» **Directions**
Where does the string "divided" appear? Copy every line of the entries below that holds it.

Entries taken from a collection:
------------------------
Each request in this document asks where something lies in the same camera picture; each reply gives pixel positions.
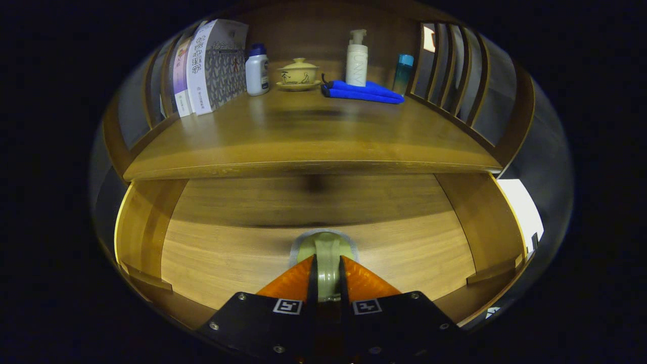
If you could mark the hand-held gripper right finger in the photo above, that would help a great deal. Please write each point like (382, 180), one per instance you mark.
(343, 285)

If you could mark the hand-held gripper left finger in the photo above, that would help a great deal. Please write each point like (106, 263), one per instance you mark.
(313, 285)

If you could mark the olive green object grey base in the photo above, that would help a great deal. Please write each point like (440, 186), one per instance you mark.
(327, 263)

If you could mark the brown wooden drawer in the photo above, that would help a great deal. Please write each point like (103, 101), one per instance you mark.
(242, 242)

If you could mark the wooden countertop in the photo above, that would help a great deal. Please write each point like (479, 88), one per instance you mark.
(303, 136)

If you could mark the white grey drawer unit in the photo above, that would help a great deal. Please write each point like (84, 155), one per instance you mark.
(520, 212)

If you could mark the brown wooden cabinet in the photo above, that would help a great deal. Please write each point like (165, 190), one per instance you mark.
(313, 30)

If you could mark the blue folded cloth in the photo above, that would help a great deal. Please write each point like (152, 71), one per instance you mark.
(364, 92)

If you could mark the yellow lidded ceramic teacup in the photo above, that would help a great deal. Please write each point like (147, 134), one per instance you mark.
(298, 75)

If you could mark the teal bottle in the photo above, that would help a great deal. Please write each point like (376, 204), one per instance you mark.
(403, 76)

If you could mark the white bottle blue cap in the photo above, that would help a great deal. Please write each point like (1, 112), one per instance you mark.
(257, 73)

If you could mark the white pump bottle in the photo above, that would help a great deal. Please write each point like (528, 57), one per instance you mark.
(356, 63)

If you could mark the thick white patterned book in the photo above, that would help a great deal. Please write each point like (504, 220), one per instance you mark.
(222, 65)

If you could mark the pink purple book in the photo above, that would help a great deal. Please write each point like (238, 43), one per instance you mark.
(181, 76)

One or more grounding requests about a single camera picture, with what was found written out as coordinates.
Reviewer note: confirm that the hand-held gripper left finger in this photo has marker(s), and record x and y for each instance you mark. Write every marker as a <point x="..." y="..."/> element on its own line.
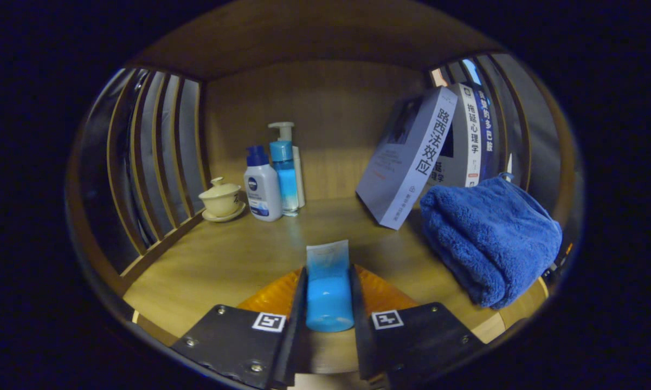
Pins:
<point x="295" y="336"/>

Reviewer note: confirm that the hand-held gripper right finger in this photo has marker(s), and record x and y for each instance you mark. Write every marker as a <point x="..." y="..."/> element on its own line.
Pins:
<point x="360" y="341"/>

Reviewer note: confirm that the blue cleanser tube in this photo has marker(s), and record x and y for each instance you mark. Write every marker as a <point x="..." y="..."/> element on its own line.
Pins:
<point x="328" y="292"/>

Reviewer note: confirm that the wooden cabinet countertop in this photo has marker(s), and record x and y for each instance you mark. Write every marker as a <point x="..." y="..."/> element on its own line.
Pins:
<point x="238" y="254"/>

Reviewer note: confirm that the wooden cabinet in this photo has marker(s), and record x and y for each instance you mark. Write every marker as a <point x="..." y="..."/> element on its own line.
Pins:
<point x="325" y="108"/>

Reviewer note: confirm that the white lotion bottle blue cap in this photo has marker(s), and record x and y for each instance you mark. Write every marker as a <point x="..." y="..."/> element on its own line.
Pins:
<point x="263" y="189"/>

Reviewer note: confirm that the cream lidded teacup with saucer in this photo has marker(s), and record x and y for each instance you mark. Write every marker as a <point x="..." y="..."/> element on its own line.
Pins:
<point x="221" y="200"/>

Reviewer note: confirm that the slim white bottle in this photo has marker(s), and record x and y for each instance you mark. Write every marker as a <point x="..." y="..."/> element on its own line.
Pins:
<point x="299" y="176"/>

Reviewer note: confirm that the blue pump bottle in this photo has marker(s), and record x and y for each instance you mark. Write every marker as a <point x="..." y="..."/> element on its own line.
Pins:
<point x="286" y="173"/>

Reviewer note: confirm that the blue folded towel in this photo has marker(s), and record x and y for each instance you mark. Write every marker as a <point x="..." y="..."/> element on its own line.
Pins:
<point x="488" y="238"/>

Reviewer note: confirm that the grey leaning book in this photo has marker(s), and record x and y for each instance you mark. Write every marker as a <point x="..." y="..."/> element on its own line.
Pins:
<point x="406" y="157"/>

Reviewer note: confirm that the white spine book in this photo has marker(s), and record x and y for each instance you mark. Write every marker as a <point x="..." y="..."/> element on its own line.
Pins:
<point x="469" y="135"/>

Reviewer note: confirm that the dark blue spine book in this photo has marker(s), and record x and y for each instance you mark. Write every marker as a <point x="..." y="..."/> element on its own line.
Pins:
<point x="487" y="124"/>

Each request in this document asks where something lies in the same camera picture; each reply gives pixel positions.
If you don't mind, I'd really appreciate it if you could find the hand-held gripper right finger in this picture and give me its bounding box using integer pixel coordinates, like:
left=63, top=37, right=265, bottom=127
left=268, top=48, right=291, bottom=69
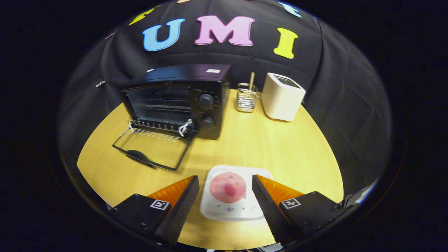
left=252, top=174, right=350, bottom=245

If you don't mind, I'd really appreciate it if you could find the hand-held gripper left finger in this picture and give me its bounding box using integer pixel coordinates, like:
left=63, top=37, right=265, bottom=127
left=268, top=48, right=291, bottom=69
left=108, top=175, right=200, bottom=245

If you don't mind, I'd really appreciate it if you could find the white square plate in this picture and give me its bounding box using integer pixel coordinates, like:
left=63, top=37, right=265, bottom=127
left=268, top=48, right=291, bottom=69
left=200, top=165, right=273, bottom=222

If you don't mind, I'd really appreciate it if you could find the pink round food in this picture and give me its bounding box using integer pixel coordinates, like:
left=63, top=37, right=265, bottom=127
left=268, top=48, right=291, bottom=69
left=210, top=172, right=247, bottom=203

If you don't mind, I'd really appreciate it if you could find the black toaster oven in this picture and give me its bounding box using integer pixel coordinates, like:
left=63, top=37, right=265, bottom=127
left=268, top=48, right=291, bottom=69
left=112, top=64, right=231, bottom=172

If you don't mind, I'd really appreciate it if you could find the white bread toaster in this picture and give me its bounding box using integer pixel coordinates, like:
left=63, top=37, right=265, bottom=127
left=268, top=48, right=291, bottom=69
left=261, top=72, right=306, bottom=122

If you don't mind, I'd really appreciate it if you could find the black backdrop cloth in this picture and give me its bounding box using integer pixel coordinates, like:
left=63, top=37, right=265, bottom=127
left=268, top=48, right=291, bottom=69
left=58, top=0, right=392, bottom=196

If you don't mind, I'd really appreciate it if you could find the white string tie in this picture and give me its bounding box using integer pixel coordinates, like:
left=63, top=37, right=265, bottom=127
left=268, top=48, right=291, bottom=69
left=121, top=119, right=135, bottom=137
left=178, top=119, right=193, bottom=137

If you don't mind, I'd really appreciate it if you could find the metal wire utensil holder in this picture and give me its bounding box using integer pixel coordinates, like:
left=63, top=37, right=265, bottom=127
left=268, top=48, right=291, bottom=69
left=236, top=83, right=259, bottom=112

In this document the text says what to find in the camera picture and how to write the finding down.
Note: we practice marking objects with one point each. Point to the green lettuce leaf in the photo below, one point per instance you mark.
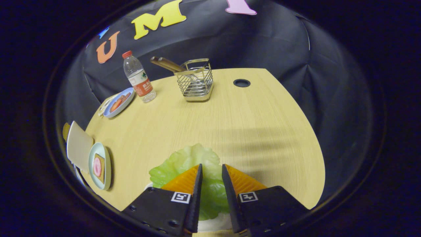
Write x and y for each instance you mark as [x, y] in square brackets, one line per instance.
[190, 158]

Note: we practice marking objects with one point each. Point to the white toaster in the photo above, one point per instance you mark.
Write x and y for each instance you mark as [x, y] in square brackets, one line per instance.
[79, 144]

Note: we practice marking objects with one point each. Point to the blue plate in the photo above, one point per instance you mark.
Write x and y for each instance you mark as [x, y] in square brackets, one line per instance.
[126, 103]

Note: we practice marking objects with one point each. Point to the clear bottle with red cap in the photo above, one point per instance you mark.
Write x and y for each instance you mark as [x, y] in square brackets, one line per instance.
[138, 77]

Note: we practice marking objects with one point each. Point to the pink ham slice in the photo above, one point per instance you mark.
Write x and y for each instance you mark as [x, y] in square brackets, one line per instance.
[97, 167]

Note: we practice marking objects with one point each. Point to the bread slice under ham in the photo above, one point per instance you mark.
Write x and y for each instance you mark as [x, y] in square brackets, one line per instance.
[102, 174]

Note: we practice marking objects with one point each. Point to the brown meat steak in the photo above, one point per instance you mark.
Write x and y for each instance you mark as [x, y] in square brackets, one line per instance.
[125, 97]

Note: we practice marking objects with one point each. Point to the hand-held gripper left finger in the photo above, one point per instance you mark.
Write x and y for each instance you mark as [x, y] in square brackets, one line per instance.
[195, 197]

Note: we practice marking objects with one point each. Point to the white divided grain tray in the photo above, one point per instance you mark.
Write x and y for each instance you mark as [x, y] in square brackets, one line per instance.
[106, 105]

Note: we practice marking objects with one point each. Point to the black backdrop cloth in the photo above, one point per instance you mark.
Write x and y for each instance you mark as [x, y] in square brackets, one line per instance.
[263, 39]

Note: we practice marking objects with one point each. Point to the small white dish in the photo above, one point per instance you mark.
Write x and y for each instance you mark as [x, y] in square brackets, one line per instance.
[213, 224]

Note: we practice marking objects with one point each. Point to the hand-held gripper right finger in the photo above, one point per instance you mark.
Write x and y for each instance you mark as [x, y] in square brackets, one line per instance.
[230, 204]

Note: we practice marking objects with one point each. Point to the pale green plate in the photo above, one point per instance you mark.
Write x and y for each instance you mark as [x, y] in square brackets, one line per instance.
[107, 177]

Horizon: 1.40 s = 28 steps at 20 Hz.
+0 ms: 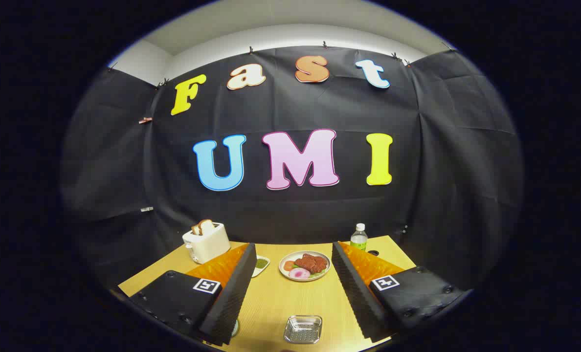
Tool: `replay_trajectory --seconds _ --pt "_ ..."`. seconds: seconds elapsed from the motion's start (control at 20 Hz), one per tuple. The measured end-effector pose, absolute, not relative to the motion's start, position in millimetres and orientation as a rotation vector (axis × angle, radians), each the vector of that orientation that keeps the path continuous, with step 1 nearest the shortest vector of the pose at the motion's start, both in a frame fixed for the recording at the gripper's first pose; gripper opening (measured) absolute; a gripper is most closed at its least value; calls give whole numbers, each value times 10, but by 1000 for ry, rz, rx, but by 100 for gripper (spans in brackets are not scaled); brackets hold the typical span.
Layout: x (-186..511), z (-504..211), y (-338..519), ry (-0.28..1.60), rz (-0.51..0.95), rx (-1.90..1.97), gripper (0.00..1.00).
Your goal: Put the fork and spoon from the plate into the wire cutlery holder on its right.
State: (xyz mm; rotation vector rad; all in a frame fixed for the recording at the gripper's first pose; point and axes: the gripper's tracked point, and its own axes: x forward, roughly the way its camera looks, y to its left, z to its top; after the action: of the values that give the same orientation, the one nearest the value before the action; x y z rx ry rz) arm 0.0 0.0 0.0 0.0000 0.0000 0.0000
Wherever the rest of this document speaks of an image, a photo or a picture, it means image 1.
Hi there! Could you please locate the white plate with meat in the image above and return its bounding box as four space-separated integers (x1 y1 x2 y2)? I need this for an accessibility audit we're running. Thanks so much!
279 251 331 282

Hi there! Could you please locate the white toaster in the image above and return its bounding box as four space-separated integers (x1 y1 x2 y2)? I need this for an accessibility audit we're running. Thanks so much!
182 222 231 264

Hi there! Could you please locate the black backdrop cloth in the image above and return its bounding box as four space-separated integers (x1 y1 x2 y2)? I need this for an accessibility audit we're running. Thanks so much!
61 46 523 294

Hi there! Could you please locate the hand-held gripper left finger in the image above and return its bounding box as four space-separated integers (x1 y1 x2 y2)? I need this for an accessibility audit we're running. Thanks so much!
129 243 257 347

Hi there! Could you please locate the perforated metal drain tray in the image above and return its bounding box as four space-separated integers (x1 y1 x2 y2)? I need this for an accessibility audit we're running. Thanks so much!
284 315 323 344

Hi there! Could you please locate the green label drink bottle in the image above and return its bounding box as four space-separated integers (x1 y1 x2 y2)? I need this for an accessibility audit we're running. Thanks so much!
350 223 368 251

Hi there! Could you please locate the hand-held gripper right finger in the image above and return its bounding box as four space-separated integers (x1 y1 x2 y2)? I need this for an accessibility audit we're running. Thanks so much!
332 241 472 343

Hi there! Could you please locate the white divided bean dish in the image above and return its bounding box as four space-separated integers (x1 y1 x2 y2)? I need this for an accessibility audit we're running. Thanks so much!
------------------------
» **Solved problem**
Note: we practice marking objects with one point each. Point to the white divided grain tray in the photo above, one point per instance you mark.
Hi there! Could you please locate the white divided bean dish in the image above and return its bounding box as four space-separated integers (x1 y1 x2 y2)? I need this for an accessibility audit we're running. Thanks so much!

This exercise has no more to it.